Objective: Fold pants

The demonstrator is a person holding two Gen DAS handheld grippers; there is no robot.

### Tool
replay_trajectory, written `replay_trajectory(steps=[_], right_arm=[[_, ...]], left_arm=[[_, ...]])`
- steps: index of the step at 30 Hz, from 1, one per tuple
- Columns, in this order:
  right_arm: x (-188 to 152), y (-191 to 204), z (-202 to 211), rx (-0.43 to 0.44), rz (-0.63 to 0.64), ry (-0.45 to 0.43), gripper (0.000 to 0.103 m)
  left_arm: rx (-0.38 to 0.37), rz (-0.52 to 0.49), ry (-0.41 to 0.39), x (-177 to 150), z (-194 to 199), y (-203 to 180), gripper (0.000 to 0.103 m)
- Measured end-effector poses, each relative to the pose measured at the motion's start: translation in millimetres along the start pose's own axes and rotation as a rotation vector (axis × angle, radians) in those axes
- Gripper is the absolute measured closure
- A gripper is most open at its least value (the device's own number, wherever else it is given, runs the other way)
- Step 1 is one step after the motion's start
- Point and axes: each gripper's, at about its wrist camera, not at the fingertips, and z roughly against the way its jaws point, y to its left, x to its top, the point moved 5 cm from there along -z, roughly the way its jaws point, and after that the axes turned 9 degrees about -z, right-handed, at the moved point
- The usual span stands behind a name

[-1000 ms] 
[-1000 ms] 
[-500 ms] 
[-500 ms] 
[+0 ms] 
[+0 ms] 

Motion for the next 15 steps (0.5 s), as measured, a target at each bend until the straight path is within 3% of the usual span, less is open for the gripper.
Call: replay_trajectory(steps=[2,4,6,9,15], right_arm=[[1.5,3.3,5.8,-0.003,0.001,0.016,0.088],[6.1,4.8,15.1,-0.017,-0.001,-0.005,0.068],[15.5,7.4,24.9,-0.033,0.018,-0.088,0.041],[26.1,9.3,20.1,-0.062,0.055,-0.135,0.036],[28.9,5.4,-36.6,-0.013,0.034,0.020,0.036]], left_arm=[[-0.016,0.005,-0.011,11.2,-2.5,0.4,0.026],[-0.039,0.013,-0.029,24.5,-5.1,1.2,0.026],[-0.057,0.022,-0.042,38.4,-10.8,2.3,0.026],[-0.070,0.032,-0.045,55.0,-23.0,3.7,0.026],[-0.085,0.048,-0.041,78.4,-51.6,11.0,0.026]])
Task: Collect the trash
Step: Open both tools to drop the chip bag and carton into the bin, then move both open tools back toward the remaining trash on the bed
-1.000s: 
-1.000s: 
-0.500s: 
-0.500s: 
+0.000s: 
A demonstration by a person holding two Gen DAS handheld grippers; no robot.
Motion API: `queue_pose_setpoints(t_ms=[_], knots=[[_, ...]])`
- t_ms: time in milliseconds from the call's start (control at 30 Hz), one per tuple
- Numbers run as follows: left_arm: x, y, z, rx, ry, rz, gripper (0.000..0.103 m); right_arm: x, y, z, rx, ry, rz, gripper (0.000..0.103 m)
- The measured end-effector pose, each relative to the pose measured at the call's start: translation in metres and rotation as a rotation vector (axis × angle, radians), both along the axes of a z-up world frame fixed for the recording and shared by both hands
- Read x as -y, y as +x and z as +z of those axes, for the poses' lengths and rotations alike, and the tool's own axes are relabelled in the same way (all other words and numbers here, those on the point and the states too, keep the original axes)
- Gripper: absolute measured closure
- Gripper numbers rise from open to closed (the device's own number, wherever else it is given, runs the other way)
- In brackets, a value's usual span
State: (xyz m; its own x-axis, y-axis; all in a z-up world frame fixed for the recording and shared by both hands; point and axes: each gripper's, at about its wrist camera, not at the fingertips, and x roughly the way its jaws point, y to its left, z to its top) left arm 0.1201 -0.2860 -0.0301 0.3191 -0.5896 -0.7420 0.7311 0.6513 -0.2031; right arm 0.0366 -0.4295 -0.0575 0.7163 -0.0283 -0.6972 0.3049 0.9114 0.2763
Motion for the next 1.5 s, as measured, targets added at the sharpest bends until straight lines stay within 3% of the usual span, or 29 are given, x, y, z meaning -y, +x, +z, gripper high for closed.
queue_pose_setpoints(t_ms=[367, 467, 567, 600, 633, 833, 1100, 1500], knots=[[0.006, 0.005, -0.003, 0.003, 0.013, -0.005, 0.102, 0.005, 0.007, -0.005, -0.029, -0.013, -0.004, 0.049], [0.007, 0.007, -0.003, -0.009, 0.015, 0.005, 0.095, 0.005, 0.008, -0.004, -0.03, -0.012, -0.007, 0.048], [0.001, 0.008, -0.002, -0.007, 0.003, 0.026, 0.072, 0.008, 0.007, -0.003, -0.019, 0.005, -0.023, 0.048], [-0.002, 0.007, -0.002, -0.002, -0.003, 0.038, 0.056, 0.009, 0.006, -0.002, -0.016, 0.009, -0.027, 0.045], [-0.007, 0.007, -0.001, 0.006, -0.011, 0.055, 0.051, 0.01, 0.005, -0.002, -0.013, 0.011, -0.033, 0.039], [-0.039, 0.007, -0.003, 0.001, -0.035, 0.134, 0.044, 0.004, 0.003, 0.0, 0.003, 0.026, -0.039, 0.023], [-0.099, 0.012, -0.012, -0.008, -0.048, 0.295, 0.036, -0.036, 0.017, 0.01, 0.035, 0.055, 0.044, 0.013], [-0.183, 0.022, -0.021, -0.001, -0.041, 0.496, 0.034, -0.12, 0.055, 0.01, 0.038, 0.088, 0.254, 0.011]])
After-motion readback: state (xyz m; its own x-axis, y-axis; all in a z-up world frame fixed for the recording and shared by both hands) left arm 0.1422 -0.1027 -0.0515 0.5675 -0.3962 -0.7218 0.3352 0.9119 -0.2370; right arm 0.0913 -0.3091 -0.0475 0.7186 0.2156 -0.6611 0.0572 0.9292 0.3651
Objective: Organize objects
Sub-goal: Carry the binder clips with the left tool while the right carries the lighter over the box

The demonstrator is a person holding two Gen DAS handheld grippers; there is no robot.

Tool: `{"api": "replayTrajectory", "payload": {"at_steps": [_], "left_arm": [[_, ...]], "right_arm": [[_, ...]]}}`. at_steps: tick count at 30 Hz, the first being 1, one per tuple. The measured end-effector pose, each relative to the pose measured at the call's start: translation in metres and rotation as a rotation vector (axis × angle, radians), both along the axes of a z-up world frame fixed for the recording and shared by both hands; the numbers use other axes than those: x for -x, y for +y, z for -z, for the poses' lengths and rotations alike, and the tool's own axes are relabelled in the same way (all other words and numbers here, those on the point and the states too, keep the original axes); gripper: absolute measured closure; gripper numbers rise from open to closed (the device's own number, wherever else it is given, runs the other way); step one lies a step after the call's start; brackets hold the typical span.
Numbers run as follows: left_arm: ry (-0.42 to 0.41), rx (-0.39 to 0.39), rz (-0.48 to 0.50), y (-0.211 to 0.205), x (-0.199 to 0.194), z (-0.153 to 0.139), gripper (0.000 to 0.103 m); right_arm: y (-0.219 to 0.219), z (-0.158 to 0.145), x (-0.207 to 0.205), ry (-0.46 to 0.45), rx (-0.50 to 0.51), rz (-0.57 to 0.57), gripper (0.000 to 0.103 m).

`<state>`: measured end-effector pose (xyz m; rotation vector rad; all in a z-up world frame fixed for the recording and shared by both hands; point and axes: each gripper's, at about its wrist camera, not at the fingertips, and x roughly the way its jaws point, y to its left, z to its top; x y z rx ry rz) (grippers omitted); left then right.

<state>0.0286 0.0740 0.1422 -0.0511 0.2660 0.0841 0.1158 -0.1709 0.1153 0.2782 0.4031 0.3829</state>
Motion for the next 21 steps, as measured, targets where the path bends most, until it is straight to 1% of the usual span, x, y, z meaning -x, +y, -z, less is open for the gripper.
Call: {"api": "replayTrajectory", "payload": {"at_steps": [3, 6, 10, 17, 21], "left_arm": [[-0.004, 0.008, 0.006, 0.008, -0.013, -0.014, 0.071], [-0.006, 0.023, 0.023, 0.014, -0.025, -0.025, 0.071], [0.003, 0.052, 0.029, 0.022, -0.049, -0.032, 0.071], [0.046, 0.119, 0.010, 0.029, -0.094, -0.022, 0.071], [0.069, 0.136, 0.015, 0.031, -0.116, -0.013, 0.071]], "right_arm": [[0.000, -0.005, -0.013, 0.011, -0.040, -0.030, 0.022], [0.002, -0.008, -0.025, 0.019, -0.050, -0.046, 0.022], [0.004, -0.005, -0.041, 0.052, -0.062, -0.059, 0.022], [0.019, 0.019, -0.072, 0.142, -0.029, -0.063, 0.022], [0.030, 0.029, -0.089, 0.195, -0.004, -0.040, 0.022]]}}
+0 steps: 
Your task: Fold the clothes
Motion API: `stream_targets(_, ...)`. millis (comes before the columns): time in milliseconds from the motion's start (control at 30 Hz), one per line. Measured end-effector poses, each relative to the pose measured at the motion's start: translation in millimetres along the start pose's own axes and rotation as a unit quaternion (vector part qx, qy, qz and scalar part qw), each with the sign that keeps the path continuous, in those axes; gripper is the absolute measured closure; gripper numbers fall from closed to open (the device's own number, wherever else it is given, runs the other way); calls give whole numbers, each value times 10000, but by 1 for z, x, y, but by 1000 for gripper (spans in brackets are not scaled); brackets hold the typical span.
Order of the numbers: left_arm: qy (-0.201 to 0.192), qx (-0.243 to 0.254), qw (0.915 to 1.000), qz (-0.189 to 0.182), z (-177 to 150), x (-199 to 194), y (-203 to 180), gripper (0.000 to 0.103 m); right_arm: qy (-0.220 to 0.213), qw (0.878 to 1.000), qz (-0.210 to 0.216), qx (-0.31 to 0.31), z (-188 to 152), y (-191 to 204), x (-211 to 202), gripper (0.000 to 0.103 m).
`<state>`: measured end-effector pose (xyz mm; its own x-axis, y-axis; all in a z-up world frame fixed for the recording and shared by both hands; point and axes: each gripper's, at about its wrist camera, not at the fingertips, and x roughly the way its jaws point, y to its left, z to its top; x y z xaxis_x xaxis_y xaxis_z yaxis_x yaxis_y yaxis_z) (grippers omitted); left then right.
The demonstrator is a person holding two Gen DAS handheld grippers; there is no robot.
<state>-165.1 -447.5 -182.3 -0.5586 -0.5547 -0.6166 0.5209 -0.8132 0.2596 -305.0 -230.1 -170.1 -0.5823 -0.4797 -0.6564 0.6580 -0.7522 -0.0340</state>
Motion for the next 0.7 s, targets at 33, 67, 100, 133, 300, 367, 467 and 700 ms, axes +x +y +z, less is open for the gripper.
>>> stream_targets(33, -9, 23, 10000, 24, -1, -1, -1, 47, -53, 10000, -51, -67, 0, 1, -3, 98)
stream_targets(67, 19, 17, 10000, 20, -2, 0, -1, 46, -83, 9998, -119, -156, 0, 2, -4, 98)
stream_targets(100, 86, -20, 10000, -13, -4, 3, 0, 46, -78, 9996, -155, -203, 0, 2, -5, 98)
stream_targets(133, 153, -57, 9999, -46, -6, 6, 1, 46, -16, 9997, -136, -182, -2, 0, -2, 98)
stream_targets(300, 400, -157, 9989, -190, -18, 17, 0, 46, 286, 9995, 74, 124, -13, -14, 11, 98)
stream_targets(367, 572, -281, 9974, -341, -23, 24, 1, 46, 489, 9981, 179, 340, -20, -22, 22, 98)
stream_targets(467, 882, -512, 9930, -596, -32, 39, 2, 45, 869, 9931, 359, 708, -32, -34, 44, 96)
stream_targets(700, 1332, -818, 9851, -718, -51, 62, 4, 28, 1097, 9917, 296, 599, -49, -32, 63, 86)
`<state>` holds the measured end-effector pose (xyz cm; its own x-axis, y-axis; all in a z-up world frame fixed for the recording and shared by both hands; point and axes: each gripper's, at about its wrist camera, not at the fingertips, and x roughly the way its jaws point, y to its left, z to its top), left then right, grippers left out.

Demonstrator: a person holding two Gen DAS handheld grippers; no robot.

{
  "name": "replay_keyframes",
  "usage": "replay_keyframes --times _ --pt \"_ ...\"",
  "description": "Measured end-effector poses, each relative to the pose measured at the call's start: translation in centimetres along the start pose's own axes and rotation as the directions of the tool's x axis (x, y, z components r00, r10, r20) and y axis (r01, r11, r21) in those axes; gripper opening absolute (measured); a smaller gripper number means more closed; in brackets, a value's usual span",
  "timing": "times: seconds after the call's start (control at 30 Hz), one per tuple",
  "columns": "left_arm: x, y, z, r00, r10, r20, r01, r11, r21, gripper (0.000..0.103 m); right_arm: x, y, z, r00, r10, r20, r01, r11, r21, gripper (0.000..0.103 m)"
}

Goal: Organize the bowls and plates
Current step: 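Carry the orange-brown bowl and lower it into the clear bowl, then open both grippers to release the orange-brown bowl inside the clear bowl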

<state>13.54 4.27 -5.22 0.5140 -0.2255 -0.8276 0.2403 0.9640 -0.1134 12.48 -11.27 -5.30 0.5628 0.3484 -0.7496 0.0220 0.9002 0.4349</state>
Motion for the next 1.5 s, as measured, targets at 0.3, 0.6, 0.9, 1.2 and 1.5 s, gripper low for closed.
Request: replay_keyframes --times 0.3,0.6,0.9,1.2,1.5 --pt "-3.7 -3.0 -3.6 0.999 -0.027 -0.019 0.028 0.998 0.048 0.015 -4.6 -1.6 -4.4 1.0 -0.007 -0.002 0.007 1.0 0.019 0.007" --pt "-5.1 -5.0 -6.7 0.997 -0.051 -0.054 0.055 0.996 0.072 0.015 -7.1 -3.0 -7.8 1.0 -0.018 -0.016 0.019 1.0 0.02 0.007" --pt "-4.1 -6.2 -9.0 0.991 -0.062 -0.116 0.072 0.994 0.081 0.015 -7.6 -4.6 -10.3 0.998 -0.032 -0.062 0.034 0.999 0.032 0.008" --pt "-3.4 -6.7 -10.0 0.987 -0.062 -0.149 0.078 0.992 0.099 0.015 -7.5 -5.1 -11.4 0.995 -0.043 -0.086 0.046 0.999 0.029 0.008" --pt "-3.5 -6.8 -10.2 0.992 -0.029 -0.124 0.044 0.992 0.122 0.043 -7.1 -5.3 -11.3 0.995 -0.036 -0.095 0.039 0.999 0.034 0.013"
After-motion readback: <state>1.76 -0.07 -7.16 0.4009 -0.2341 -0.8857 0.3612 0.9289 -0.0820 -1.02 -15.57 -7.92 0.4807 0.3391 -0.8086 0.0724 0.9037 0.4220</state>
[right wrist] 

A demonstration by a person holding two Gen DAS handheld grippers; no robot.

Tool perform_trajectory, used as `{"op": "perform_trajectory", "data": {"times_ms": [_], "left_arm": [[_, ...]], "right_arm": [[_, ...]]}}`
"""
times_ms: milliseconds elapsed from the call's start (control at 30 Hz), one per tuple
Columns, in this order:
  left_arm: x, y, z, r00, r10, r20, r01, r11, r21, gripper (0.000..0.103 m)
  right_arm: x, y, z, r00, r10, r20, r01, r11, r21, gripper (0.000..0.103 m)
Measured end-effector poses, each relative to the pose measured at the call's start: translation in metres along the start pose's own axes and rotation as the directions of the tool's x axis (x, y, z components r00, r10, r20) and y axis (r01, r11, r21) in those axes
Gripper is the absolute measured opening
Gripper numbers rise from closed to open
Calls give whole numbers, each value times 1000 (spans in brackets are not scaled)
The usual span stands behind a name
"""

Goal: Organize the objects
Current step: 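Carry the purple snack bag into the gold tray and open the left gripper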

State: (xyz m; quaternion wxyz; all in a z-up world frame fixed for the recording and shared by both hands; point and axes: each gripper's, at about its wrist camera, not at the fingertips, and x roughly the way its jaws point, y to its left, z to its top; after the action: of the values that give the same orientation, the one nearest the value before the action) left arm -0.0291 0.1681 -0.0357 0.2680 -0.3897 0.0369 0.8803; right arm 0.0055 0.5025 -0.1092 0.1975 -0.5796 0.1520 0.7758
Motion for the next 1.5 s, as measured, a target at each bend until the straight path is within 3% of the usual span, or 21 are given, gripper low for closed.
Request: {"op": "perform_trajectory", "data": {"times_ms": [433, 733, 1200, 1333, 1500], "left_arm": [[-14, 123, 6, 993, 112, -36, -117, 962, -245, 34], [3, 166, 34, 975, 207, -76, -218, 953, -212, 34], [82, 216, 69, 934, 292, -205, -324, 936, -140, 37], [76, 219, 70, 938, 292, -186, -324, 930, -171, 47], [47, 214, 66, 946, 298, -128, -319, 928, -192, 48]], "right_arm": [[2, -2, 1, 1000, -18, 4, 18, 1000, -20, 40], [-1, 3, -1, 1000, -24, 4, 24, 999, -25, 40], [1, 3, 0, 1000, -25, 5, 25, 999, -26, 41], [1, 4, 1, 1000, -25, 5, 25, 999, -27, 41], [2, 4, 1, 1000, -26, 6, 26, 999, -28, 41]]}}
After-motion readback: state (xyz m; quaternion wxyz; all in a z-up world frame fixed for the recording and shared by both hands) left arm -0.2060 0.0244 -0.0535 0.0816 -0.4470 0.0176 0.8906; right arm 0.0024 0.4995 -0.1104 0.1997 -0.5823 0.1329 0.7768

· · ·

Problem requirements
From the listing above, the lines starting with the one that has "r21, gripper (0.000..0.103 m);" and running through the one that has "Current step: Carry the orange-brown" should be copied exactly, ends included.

Solution to this problem
  "columns": "left_arm: x, y, z, r00, r10, r20, r01, r11, r21, gripper (0.000..0.103 m); right_arm: x, y, z, r00, r10, r20, r01, r11, r21, gripper (0.000..0.103 m)"
}

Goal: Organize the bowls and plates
Current step: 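Carry the orange-brown bowl and lower it into the clear bowl, then open both grippers to release the orange-brown bowl inside the clear bowl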

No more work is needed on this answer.